(Data for this exercise Opens)

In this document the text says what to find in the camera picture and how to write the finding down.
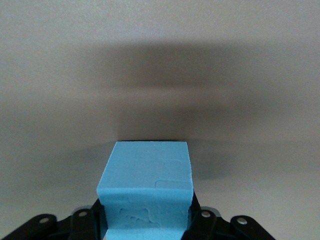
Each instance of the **screw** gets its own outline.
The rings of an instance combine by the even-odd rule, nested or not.
[[[82,211],[78,214],[79,217],[84,217],[85,215],[87,215],[86,211]]]
[[[246,225],[248,223],[243,217],[239,217],[236,221],[241,225]]]
[[[211,214],[208,211],[203,211],[203,212],[201,212],[201,216],[204,217],[204,218],[210,218]]]
[[[40,224],[45,224],[48,221],[49,221],[49,218],[45,217],[45,218],[40,219],[39,223]]]

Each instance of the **gray wall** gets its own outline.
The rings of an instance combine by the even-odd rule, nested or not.
[[[202,205],[320,228],[318,1],[0,3],[0,237],[96,198],[116,140],[187,140]]]

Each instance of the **blue block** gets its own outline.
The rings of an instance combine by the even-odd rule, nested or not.
[[[117,142],[97,187],[107,239],[179,240],[193,192],[186,142]]]

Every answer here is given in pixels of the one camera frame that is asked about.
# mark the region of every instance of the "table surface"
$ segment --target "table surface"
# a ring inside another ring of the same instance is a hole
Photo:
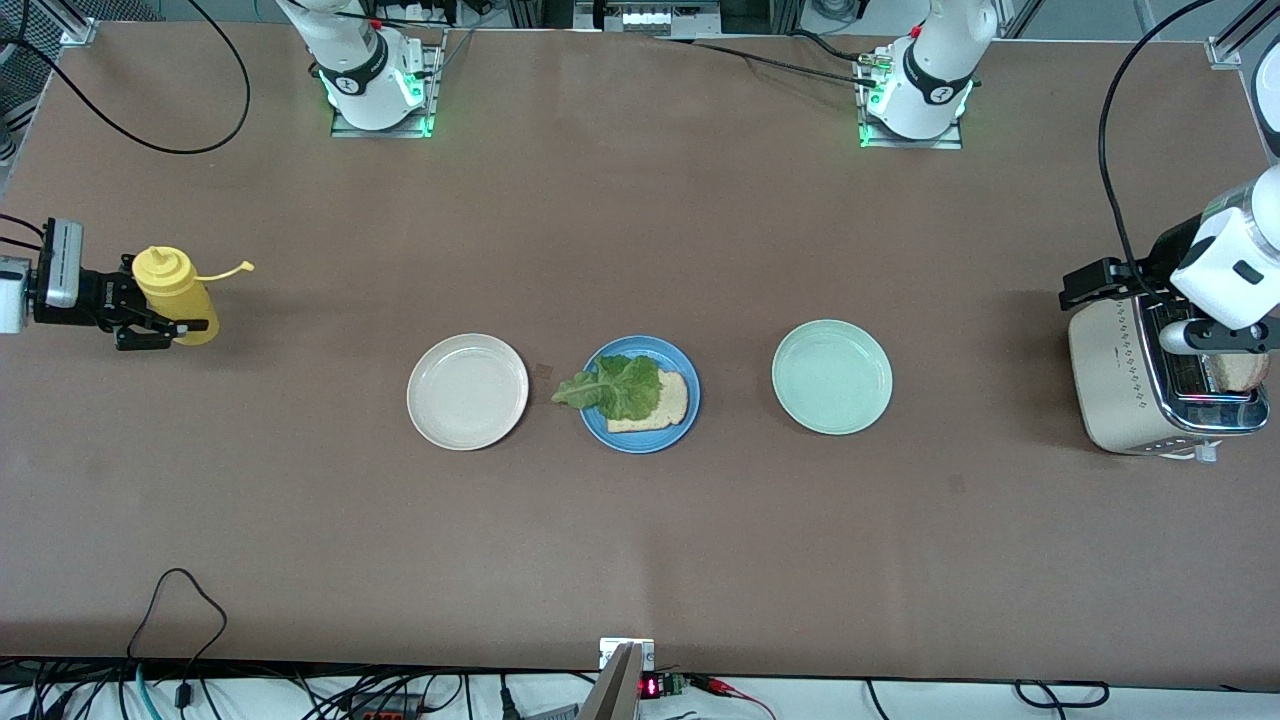
[[[214,286],[205,347],[0,342],[0,652],[120,655],[183,565],[230,615],[223,657],[590,667],[631,634],[716,673],[1274,683],[1274,432],[1216,466],[1125,459],[1076,409],[1055,292],[1119,250],[1094,132],[1125,46],[993,45],[947,152],[859,149],[837,83],[570,32],[476,33],[431,140],[335,141],[293,31],[229,31],[253,78],[233,143],[143,150],[55,82],[5,199],[83,222],[86,266],[169,243],[257,272]],[[154,141],[239,110],[205,26],[106,26],[63,64]],[[1144,53],[1111,147],[1135,238],[1266,167],[1239,77],[1198,45]],[[827,316],[893,364],[850,437],[797,427],[769,382],[782,336]],[[404,411],[419,356],[462,332],[532,377],[471,454]],[[630,333],[703,383],[653,456],[549,402]],[[215,625],[174,584],[140,652]]]

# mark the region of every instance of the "yellow squeeze bottle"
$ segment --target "yellow squeeze bottle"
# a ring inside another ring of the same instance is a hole
[[[133,279],[152,310],[170,320],[209,320],[207,331],[192,331],[174,338],[179,345],[204,345],[218,336],[218,313],[205,283],[252,269],[252,263],[241,263],[232,270],[204,278],[196,274],[191,258],[177,247],[151,246],[133,258]]]

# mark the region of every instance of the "white plate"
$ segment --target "white plate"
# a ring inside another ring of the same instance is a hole
[[[422,437],[445,450],[479,450],[516,427],[529,402],[529,372],[495,337],[453,336],[417,361],[406,397]]]

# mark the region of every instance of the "blue plate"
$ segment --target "blue plate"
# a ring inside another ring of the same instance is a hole
[[[668,373],[675,372],[684,375],[685,384],[689,386],[689,411],[685,413],[685,419],[678,425],[671,425],[660,430],[611,433],[605,429],[604,415],[600,415],[600,411],[595,407],[588,407],[581,411],[582,421],[586,423],[586,429],[591,430],[591,434],[595,436],[596,439],[613,450],[631,452],[634,455],[658,452],[659,450],[666,450],[672,445],[676,445],[676,441],[685,437],[689,428],[694,425],[694,420],[698,418],[698,407],[701,405],[703,400],[703,388],[698,383],[698,370],[694,370],[694,364],[689,361],[689,357],[681,352],[678,347],[664,340],[646,334],[634,334],[620,337],[618,340],[596,350],[582,369],[589,373],[594,373],[595,359],[608,355],[622,355],[625,357],[639,357],[645,355],[653,357],[653,361],[658,364],[659,370],[667,370]]]

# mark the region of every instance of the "plate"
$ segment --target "plate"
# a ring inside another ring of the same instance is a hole
[[[865,429],[888,407],[893,372],[867,331],[844,320],[813,320],[778,345],[773,392],[801,425],[846,436]]]
[[[678,347],[664,340],[646,334],[634,334],[620,337],[596,350],[582,369],[589,373],[595,372],[595,359],[608,355],[622,355],[625,357],[645,355],[653,357],[659,370],[675,372],[684,375],[685,384],[689,386],[689,410],[678,425],[668,425],[660,430],[644,430],[639,433],[611,433],[605,429],[607,421],[604,415],[595,407],[588,407],[581,411],[586,429],[591,430],[591,434],[596,439],[613,450],[632,455],[658,452],[676,445],[676,441],[685,437],[689,428],[694,425],[694,420],[698,418],[698,407],[703,400],[703,388],[698,382],[698,372],[694,370],[694,364],[689,361],[689,357]]]
[[[495,337],[453,336],[417,361],[406,401],[422,437],[445,450],[479,450],[516,427],[529,402],[529,372]]]

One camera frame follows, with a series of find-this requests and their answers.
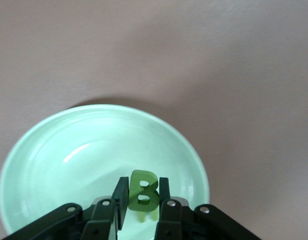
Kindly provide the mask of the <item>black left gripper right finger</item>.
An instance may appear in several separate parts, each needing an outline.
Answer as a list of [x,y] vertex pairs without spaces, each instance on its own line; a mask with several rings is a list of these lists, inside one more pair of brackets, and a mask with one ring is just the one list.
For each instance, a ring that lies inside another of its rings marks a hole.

(Data for this exercise Closes)

- _What to do_: All of the entries above need to be transcribed exactly, except for the pictures.

- _Result for this task_:
In this document the text says what to find in the camera picture and how to write the finding down.
Each instance of the **screw** gets its own outline.
The rings of an instance combine by the even-odd rule, nested or not.
[[[82,211],[78,214],[79,217],[84,217],[85,215],[87,215],[86,211]]]
[[[246,225],[248,223],[243,217],[239,217],[236,221],[241,225]]]
[[[211,214],[208,211],[203,211],[203,212],[201,212],[201,216],[204,217],[204,218],[210,218]]]
[[[40,224],[45,224],[48,221],[49,221],[49,218],[45,217],[45,218],[40,219],[39,223]]]

Each instance of the **gray wall** gets its own outline.
The rings of an instance combine by the even-odd rule, nested or not.
[[[202,205],[320,228],[318,1],[0,3],[0,237],[96,198],[116,140],[187,140]]]

Each instance of the **blue block** gets its own outline.
The rings of an instance combine by the even-odd rule, nested or not.
[[[117,142],[97,187],[107,239],[179,240],[193,192],[186,142]]]

Every answer here is given in pixels of the one camera frame that is asked about.
# mark the region of every instance of the "table surface"
$ segment --target "table surface"
# a ring inside another ring of the same instance is a hole
Photo:
[[[214,286],[205,347],[0,342],[0,652],[120,655],[183,565],[230,615],[223,657],[590,667],[631,634],[716,673],[1274,683],[1274,432],[1216,466],[1125,459],[1076,409],[1055,292],[1119,250],[1094,132],[1125,46],[993,45],[947,152],[859,149],[837,83],[570,32],[476,33],[431,140],[335,141],[293,31],[229,31],[253,78],[233,143],[143,150],[55,82],[5,199],[83,222],[86,266],[169,243],[257,272]],[[154,141],[239,110],[205,26],[106,26],[63,64]],[[1144,53],[1111,147],[1135,238],[1266,167],[1239,77],[1198,45]],[[827,316],[893,364],[850,437],[797,427],[769,382],[782,336]],[[404,411],[419,356],[462,332],[532,377],[471,454]],[[630,333],[703,383],[653,456],[549,402]],[[215,625],[174,584],[140,652]]]

# mark the region of every instance of the "yellow squeeze bottle"
$ segment --target "yellow squeeze bottle"
# a ring inside another ring of the same instance is a hole
[[[133,279],[152,310],[170,320],[209,320],[207,331],[192,331],[174,338],[179,345],[204,345],[218,336],[218,313],[205,283],[252,269],[252,263],[241,263],[232,270],[204,278],[196,274],[191,258],[177,247],[151,246],[133,258]]]

# mark the region of every instance of the "white plate"
$ segment --target "white plate"
# a ring inside another ring of the same instance is a hole
[[[422,437],[445,450],[479,450],[516,427],[529,402],[529,372],[495,337],[453,336],[417,361],[406,397]]]

# mark the region of every instance of the "blue plate"
$ segment --target "blue plate"
# a ring inside another ring of the same instance is a hole
[[[668,373],[675,372],[684,375],[685,384],[689,386],[689,411],[685,413],[685,419],[678,425],[671,425],[660,430],[611,433],[605,429],[604,415],[600,415],[600,411],[595,407],[588,407],[581,411],[582,421],[586,423],[586,429],[591,430],[591,434],[595,436],[596,439],[613,450],[631,452],[634,455],[658,452],[659,450],[666,450],[672,445],[676,445],[676,441],[685,437],[689,428],[694,425],[694,420],[698,418],[698,407],[701,405],[703,400],[703,388],[698,383],[698,370],[694,370],[694,364],[689,361],[689,357],[681,352],[678,347],[664,340],[646,334],[634,334],[620,337],[618,340],[596,350],[582,369],[589,373],[594,373],[595,359],[608,355],[622,355],[625,357],[639,357],[645,355],[653,357],[653,361],[658,364],[659,370],[667,370]]]

# mark the region of every instance of the "plate"
$ segment --target "plate"
# a ring inside another ring of the same instance is a hole
[[[865,429],[888,407],[893,372],[867,331],[844,320],[813,320],[778,345],[773,392],[801,425],[846,436]]]
[[[678,347],[664,340],[646,334],[634,334],[620,337],[596,350],[582,369],[589,373],[595,372],[595,359],[608,355],[622,355],[625,357],[645,355],[653,357],[659,370],[675,372],[684,375],[685,384],[689,386],[689,410],[678,425],[668,425],[660,430],[644,430],[639,433],[611,433],[605,429],[607,421],[604,415],[595,407],[588,407],[581,411],[586,429],[591,430],[591,434],[596,439],[613,450],[632,455],[658,452],[676,445],[676,441],[685,437],[689,428],[694,425],[694,420],[698,418],[698,407],[703,400],[703,388],[698,382],[698,372],[694,370],[694,364],[689,361],[689,357]]]
[[[495,337],[453,336],[417,361],[406,401],[422,437],[445,450],[479,450],[516,427],[529,402],[529,372]]]

One camera frame follows, with a series of find-this requests and their answers.
Kindly provide the mask of the <item>black left gripper right finger</item>.
An instance may appear in several separate parts, each needing an outline.
Answer as a list of [x,y] vertex pairs without spaces, each instance on its own line; a mask with several rings is a list of these lists, inside one more pair of brackets, and a mask with one ring is just the one list.
For each instance, a ring that lies inside another of its rings marks a hole.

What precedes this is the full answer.